Monday, March 19, 2018
Heart Attacks More Probable after Dramatic Changes in Outdoor Temperature
3/8/2018 1:22:16 AM
Arthur J. Villasanta - Fourth Estate Contributor

Washington D.C., United States (4E) - Large day-to-day swings in temperature are associated with significantly more heart attacks. A study presented at the American College of Cardiology's 67th Annual Scientific Session suggests climate change lead to an increase in the occurrence of heart attacks.

"Global warming is expected to cause extreme weather events, which may, in turn, result in large day-to-day fluctuations in temperature," said Dr Hedvig Andersson, MD, a cardiology researcher at the University of Michigan and the study's lead author. "Our study suggests that such fluctuations in outdoor temperature could potentially lead to an increased number of heart attacks and affect global cardiac health in the future."

There is a large body of evidence showing that outdoor temperature affects the rate of heart attacks, with cold weather bringing the highest risk, but most previous studies have focused on overall daily temperatures. This new study is among the first to examine associations with sudden temperature changes.

"While the body has effective systems for responding to changes in temperature, it might be that more rapid and extreme fluctuations create more stress on those systems, which could contribute to health problems," said Dr Andersson.

He said that the underlying mechanism for this association remains unknown. Along with an overall warming trend, climate change is projected to lead to more extreme events, such as heat waves and cold snaps, depending on where someone lives.

The research is based on data from more than 30,000 patients treated at 45 Michigan hospitals from 2010-2016. All patients received percutaneous coronary intervention (a procedure used to open clogged arteries), after being diagnosed with ST-segment elevation myocardial infarction, the most serious form of heart attack.

The researchers calculated the temperature fluctuation preceding each heart attack based on weather records for the hospital's ZIP code. Daily temperature fluctuation was defined as the difference between the highest and lowest temperature recorded on the day of the heart attack.

Overall, the results showed the risk of a heart attack increased by about five percent for every five-degree jump in temperature differential, in degrees Celsius (9 degrees Fahrenheit). Swings of more than 25 degrees Celsius (45 degrees Fahrenheit) were associated with a greater increase in heart attack rates compared to a smaller increase with temperature swings of 10 to 25 degrees Celsius (18-45 degrees Fahrenheit). The effect was more pronounced on days with a higher average temperature; in other words, a sudden temperature swing seemed to have a greater impact on warmer days.

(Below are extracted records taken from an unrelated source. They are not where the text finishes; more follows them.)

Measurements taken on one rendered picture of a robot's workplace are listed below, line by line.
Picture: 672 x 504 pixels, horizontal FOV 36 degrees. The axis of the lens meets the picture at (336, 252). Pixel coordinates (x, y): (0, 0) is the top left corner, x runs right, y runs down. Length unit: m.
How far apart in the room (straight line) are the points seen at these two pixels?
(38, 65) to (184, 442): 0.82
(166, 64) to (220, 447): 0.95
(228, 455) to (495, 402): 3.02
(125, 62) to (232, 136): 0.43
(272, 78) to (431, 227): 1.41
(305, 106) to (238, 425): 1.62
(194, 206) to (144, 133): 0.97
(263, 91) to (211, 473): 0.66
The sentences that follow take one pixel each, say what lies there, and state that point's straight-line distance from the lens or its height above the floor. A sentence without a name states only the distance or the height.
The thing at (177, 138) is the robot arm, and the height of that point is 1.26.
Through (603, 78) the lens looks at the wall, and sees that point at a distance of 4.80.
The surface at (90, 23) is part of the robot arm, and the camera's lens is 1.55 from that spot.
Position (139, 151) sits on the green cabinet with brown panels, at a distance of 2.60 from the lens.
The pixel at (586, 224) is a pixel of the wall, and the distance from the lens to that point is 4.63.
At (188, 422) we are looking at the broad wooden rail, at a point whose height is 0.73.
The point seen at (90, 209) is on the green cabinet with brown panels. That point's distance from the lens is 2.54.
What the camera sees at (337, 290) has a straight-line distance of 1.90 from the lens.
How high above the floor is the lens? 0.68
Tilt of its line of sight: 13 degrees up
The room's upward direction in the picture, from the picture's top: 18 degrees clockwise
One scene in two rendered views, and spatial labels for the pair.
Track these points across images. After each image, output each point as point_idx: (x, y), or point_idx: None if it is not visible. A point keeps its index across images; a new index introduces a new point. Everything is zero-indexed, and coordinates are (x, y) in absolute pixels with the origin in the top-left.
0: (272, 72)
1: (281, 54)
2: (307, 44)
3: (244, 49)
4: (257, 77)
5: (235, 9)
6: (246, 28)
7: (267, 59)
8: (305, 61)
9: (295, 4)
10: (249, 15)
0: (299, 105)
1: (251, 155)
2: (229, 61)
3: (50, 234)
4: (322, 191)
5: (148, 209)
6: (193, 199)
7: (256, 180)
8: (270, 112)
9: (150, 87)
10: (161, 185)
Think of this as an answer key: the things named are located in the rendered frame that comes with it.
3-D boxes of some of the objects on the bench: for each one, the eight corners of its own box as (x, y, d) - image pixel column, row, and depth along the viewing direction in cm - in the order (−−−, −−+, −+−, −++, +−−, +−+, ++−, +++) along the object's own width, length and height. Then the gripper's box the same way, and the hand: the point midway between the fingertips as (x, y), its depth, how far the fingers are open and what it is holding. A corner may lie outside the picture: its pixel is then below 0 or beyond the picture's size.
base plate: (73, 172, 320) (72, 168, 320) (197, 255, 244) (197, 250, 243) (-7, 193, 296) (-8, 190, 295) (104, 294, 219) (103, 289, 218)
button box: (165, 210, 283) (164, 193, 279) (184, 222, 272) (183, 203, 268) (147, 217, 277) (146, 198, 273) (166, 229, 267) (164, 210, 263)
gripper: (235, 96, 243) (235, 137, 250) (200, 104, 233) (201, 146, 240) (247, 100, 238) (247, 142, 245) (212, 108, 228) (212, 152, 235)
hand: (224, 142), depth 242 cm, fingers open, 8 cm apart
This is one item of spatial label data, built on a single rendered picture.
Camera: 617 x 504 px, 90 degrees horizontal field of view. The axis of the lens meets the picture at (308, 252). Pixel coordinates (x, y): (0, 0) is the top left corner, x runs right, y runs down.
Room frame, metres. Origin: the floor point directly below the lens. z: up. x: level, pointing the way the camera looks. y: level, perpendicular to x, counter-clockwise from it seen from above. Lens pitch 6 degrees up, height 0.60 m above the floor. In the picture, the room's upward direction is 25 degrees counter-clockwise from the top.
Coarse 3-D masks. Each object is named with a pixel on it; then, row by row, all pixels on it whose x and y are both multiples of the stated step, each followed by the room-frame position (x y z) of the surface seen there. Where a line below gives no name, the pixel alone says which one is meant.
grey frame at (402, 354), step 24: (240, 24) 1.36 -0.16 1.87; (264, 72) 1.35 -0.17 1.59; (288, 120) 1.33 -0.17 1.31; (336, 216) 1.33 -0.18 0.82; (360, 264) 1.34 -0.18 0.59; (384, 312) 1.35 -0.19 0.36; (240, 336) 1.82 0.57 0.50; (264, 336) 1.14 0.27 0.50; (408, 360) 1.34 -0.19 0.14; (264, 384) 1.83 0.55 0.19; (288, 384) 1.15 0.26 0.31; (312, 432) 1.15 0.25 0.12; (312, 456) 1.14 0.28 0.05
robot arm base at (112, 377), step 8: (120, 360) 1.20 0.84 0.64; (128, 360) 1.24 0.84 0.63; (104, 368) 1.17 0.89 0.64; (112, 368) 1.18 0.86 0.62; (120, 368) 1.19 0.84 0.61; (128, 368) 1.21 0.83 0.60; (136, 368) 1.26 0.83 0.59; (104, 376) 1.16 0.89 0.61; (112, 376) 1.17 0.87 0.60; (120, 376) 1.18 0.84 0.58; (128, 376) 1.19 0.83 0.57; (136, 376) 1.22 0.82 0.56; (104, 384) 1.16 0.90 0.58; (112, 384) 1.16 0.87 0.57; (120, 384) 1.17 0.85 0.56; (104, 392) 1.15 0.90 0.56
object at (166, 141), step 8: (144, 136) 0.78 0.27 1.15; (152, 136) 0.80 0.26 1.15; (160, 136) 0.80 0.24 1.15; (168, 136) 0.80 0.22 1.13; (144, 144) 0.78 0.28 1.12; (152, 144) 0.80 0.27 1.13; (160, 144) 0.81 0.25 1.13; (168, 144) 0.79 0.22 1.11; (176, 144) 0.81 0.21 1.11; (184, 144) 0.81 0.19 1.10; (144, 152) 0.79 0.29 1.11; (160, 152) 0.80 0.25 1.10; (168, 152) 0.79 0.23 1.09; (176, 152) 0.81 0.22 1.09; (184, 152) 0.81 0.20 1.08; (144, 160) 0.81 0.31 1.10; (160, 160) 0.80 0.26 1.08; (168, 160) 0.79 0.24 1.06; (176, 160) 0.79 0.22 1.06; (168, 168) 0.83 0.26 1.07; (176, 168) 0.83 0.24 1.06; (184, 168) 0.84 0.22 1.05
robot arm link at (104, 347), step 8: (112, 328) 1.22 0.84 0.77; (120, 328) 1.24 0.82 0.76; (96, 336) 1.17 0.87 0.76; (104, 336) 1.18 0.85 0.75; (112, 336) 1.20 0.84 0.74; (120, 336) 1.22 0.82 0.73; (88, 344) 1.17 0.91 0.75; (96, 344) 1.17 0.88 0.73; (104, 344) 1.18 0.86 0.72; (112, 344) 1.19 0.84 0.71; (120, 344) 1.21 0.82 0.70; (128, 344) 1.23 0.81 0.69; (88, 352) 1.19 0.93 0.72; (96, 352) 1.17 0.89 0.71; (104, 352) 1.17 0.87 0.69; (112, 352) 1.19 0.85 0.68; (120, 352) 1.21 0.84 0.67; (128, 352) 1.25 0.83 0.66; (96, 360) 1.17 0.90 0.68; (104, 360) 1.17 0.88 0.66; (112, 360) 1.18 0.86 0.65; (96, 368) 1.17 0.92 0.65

On a hot summer day, nearly twice as many heart attacks were predicted on days with a temperature fluctuation of 35-40 degrees Celsius (63-72 degrees Fahrenheit) than on days with no fluctuation.

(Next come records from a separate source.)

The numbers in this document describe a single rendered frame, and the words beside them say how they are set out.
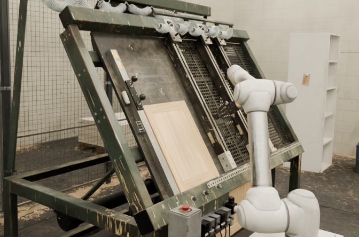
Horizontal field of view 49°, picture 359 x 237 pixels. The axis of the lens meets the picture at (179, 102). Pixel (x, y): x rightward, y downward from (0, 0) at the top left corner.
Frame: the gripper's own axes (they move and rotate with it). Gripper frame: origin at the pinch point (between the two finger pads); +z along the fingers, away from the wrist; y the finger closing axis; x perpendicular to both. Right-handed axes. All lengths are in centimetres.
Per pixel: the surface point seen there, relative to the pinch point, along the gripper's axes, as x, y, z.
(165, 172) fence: 69, -24, 4
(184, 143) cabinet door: 38.5, -10.8, 6.6
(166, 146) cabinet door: 56, -10, 6
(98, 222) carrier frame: 94, -34, 43
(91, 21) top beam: 82, 72, -2
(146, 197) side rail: 91, -33, 3
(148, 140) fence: 70, -3, 5
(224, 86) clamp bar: -35.4, 24.2, 1.5
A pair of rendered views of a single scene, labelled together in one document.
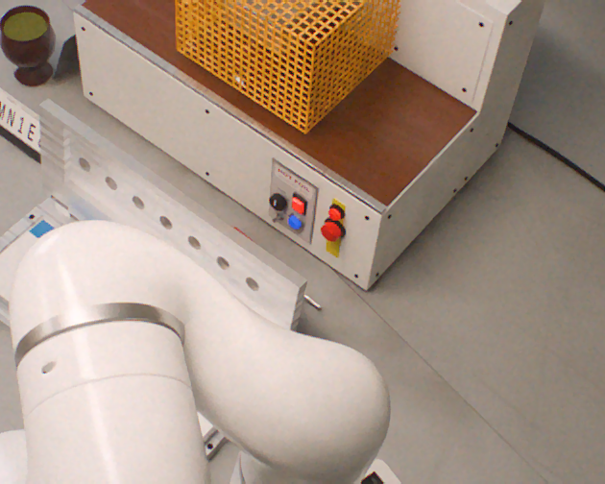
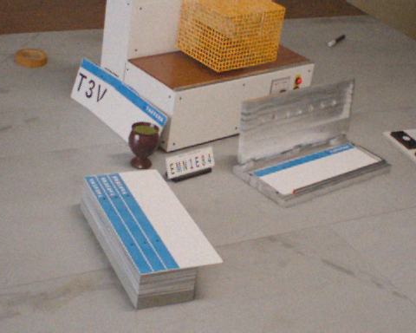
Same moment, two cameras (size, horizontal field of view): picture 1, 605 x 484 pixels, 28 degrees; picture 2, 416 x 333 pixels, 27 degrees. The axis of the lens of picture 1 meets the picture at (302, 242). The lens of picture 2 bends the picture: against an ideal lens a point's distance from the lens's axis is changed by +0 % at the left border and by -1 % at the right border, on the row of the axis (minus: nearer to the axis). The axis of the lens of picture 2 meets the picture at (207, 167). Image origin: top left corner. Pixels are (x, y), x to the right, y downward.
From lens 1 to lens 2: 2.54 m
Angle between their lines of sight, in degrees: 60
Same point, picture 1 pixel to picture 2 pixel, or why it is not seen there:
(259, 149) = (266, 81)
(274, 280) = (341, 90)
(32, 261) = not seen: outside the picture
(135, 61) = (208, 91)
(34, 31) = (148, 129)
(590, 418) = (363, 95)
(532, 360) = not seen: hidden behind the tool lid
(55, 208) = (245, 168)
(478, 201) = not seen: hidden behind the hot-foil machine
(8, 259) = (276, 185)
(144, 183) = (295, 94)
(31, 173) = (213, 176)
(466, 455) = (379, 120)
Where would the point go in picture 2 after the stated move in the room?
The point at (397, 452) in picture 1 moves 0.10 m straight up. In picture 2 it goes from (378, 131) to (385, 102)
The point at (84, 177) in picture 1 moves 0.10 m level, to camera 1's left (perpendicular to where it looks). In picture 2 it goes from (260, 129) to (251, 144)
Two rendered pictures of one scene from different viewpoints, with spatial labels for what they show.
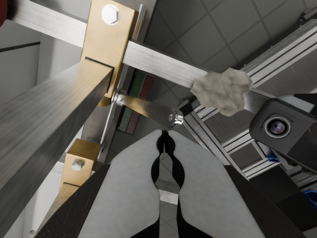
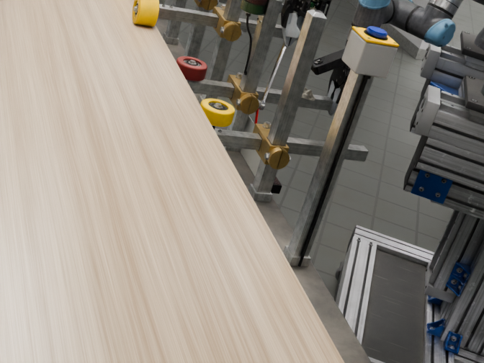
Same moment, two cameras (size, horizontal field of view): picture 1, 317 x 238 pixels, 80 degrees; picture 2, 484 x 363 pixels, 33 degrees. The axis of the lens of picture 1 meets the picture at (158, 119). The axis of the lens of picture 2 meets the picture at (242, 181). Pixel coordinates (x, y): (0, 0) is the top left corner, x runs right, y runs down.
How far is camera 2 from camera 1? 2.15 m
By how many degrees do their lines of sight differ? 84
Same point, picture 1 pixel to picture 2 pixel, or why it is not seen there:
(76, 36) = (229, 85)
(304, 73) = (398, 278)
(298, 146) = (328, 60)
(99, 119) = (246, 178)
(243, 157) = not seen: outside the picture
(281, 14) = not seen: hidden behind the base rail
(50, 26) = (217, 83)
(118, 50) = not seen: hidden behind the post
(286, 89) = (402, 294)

"Generally, we think of heart attack risk factors as those that apply to individual patients and we have, consequently, identified lifestyle changes or medications to modify them. Population-level risk factors need a similar approach," said Hitinder Gurm, MD, professor of medicine and associate chief clinical officer at Michigan Medicine and the study's senior author.

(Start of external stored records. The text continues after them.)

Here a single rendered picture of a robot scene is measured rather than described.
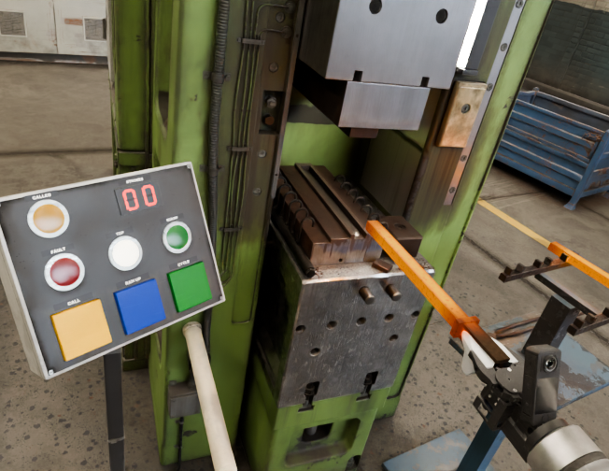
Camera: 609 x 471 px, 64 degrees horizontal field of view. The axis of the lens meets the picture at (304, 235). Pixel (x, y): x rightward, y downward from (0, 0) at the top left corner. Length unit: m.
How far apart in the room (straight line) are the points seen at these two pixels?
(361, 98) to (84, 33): 5.37
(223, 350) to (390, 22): 1.00
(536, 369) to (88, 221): 0.71
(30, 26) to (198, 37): 5.20
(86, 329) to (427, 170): 0.95
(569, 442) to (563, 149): 4.18
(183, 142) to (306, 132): 0.56
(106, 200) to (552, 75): 9.40
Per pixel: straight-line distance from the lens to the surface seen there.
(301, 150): 1.59
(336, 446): 1.80
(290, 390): 1.40
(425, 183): 1.41
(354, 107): 1.04
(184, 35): 1.05
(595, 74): 9.55
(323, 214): 1.27
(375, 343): 1.40
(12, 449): 2.01
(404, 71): 1.07
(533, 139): 4.96
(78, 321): 0.85
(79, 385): 2.14
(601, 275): 1.54
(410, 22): 1.05
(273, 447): 1.61
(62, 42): 6.25
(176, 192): 0.92
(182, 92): 1.07
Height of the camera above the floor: 1.58
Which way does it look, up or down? 31 degrees down
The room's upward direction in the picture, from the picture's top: 11 degrees clockwise
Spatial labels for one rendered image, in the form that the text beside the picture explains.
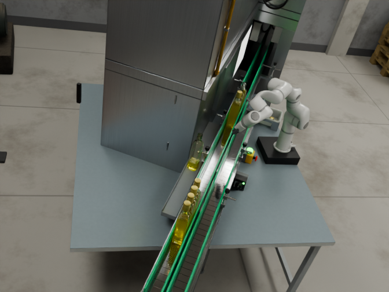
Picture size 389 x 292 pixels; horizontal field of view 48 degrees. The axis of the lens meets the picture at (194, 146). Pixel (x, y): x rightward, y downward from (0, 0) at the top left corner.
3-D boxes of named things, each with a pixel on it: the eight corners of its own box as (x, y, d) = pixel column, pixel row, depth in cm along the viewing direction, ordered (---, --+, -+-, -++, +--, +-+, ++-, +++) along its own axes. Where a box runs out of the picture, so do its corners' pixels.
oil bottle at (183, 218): (175, 234, 224) (183, 196, 207) (185, 238, 223) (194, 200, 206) (171, 242, 220) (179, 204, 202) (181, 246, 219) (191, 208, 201)
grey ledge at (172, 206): (206, 131, 314) (209, 119, 307) (217, 135, 313) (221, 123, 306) (158, 223, 240) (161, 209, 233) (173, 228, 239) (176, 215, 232)
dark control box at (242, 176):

"Temperature fluctuations are common and (often) predictable. More research is needed to better understand the underlying mechanisms for how temperature fluctuations increase the risk of heart attacks, which would allow us to perhaps devise a successful prevention approach."

Gurm cautioned that the association does not necessarily prove that sudden temperature swings are the cause of the increase in heart attacks; other factors may have contributed to the results. He noted that it remains important to focus on modifiable cardiovascular risk factors such as smoking, high blood pressure and high cholesterol.